As Mathews explains, traveling to new places tends to throw ingrained routines to the wind. It also allows people to shed the unhealthy relationships or situations that could promote a return to their former lifestyle.

“The mental health benefits of getting away and going to a comfortable environment include removing any external reasons why you might not stay sober, whether it’s a significant other, a job, or something else,” Mathews says. “In my experience, anytime anyone has relapsed, they generally blame it on something external. By getting away and placing themselves into a safe and comfortable environment, recovering addicts can fully let their guard down and remove many of these external factors that could cause someone to relapse.”

But these aren’t the only ways traveling can benefit people in recovery. Mathews likens recovery to self-reinvention, which benefits when one gains distance from the person they used to be.

Travel enables you to reinvent yourself

“Meeting new people and experiencing new places allows you to reinvent yourself,” Mathews points out. “More importantly, if someone is trying to reinvent themselves, staying in the same environment triggers constant reminders of their old behavior. Traveling to escape those memories can prove tremendously valuable.

Indeed, a classic 1998 study followed two groups, one of which received a conventional relapse-prevention program, while the other experienced a three-day experimental camping adventure. The researchers found that the participants in the travel condition enjoyed better results, writing, “there was significantly greater reduction at posttest in autonomic arousal, frequency of negative thoughts, and alcohol craving in the experimental group, which were not present at pretest. Moreover, we believe that there was significant reduction in stress in the experimental group, but this must be inferred indirectly.” 

Perhaps most importantly, when the investigators recontacted their participants 10 months after the study concluded, 58 percent of those who were in the conventional program had relapsed. By comparison, to only 31 percent of those from the camping trip had relapsed.

Why does travel have these beneficial effects? According to neuroscientists, travel can change the very pathways your brain’s neurons follow.

Travel reshapes your brain

Studies have shown that travel encourages neuroplasticity, the brain’s capacity to change and grow. For instance, the research of famous American neuroscientist Dr. Michael Merzenich demonstrates the many ways the brain benefits from getting out of its comfort zone and exploring the unknown.

Traveling to new destinations involves seeing new sights, hearing new sounds, learning new facts, and eating new cuisines — all of which often inspire the brain to develop new neural pathways. Novelty ignites the brain, which is forced to adapt to whole new circumstances.

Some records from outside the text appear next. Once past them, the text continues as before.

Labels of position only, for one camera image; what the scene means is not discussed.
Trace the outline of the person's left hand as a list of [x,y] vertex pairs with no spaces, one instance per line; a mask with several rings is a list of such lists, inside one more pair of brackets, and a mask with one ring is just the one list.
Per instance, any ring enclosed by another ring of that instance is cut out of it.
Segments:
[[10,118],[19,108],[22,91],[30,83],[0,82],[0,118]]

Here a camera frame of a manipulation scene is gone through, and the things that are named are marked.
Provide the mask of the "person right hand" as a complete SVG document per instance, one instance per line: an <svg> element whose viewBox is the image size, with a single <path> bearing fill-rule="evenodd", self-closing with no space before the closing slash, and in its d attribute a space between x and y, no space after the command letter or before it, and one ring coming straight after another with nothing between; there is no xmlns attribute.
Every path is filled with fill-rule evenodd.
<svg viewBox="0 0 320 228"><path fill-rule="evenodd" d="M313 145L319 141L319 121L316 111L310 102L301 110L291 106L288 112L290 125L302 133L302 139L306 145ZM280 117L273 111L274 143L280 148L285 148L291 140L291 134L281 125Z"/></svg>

When the brain becomes malleable, such as during periods of travel, the individual gets a chance to form new habits and thought patterns while separating themselves from old ones. As a result, the person’s mood can improve, and they can find it easier to choose different behaviors and better coping skills. 

These findings have important implications for people in recovery. Selecting a recovery program out of state and traveling to a new place may help begin the process of shedding maladaptive ways of thinking and behaving.

How can travel support your recovery?

According to Mathews, while travel isn’t necessary for recovery, it can be helpful.

“You can get sober anywhere as long as you’re willing to put in the effort, such as participating in therapy or a recovery community like a 12-step group,” he says. “But if the environment is more welcoming and comfortable, then you can fully decompress and relax while simultaneously doing the work. We find that the work is more effective because fewer external distractions are pulling you away from the recovery program.”

Recovery from alcohol addiction and substance abuse is a highly challenging and lifelong process, so anything that makes the work even a little bit easier is worth consideration. For this reason, people who want to get sober should weigh how travel might factor into their plans. 

When you leave the people and places that have kept you dependent on alcohol or drugs, you aren’t running away. You’re running toward your true, better self.